*Task brief*
Please copy each line below that contains the word "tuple".

Records from a collection:
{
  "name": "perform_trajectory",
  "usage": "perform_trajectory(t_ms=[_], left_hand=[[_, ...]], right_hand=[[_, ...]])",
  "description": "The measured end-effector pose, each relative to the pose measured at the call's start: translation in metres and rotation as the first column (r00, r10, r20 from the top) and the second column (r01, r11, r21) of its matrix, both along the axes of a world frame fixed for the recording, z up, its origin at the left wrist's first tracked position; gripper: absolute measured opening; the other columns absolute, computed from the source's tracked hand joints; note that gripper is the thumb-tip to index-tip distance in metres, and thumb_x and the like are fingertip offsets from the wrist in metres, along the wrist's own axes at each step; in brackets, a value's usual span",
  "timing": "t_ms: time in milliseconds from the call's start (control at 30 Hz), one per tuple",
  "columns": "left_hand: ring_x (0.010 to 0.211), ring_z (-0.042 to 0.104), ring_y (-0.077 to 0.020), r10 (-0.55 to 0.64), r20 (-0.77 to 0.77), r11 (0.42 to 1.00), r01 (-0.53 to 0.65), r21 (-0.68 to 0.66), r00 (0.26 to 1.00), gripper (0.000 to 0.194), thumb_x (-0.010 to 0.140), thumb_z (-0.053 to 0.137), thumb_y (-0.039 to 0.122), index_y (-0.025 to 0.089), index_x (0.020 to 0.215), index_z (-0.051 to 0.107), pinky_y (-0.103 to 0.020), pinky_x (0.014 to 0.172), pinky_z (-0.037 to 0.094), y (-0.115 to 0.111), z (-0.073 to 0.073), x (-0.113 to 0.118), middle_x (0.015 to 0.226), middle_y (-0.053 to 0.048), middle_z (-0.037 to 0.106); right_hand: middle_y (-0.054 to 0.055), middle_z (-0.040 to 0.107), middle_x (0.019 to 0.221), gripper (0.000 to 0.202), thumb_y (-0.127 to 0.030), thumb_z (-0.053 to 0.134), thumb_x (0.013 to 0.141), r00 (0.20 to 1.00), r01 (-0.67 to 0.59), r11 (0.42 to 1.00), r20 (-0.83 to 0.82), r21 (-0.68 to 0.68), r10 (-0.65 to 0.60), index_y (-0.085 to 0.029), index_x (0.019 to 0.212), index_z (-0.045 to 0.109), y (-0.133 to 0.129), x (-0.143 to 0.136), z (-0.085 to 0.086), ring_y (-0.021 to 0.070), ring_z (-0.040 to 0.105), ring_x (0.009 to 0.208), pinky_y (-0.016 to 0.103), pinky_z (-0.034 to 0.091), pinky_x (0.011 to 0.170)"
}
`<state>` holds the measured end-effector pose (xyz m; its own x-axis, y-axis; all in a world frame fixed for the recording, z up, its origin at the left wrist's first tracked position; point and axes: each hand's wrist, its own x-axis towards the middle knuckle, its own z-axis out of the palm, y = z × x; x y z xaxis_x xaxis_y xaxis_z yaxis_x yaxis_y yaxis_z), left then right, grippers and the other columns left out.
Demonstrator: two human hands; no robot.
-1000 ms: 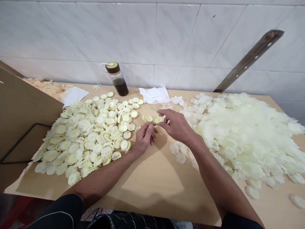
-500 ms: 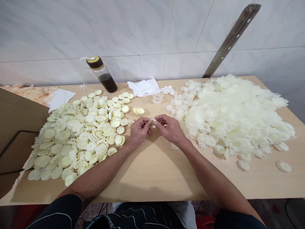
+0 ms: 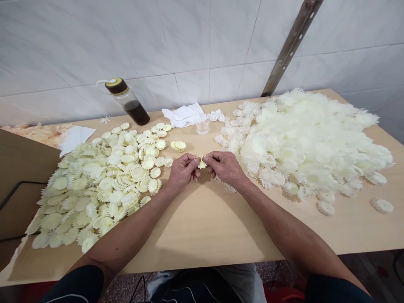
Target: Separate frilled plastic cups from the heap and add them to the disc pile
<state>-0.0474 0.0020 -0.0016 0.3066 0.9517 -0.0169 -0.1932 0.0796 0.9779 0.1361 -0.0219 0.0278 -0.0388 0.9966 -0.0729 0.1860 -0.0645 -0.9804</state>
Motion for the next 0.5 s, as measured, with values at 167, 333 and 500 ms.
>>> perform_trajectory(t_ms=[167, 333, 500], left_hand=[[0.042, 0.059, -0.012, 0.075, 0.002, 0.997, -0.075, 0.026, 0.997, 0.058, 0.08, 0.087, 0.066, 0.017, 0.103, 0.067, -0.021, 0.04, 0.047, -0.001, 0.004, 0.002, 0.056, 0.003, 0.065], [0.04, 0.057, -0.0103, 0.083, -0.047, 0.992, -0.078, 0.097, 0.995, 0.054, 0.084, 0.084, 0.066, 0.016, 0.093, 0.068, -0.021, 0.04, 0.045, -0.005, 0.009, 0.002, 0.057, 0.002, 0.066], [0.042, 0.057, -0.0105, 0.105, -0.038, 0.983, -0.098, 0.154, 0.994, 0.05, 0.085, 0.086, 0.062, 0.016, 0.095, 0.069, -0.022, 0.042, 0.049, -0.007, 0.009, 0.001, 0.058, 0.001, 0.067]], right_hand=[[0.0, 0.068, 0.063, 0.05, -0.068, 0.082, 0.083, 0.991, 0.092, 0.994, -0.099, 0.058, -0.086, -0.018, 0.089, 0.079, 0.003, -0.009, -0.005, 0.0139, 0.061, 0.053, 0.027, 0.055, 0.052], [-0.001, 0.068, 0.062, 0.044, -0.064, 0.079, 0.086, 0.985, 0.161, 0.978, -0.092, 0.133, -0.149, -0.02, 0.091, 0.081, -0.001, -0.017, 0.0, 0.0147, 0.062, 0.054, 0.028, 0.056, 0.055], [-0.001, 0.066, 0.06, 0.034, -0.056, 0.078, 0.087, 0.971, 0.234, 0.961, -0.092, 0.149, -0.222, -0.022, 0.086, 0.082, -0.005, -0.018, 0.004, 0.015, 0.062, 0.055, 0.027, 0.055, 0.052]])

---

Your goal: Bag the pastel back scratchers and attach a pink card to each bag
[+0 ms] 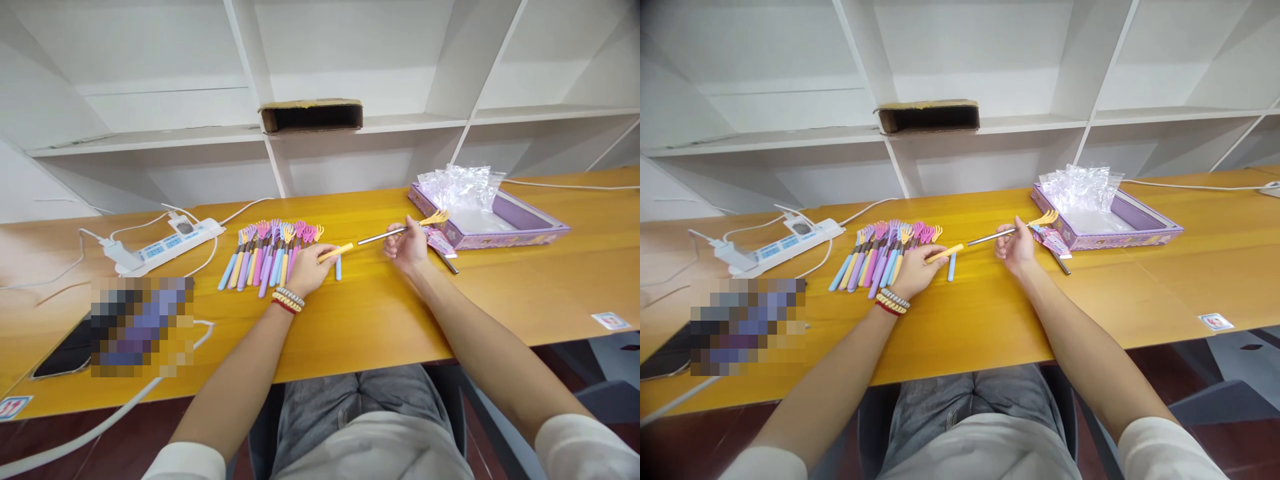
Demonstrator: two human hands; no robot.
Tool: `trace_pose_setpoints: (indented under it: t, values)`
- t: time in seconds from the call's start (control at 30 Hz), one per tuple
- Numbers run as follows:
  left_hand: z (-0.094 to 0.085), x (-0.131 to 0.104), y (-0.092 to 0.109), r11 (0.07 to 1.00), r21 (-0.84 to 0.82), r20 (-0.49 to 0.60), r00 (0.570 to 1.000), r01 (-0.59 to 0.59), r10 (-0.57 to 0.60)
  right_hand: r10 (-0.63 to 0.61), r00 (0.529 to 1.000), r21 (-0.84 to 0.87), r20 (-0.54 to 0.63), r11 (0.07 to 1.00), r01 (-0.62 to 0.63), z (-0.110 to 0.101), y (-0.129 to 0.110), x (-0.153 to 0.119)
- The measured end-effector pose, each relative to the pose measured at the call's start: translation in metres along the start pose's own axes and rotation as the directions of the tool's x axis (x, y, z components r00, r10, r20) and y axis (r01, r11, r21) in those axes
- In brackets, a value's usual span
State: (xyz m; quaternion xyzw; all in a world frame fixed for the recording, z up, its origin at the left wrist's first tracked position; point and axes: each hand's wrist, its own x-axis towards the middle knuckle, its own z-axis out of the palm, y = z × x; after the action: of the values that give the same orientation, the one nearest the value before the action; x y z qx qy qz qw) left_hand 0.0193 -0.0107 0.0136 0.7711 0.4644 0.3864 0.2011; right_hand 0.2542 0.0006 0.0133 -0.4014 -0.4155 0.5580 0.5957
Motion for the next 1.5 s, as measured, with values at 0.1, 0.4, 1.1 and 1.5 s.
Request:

*Exercise solution*
  "timing": "t_ms: time in milliseconds from the call's start (control at 30 Hz), one per tuple",
- t: time in seconds from the call's start (control at 30 Hz), one per tuple

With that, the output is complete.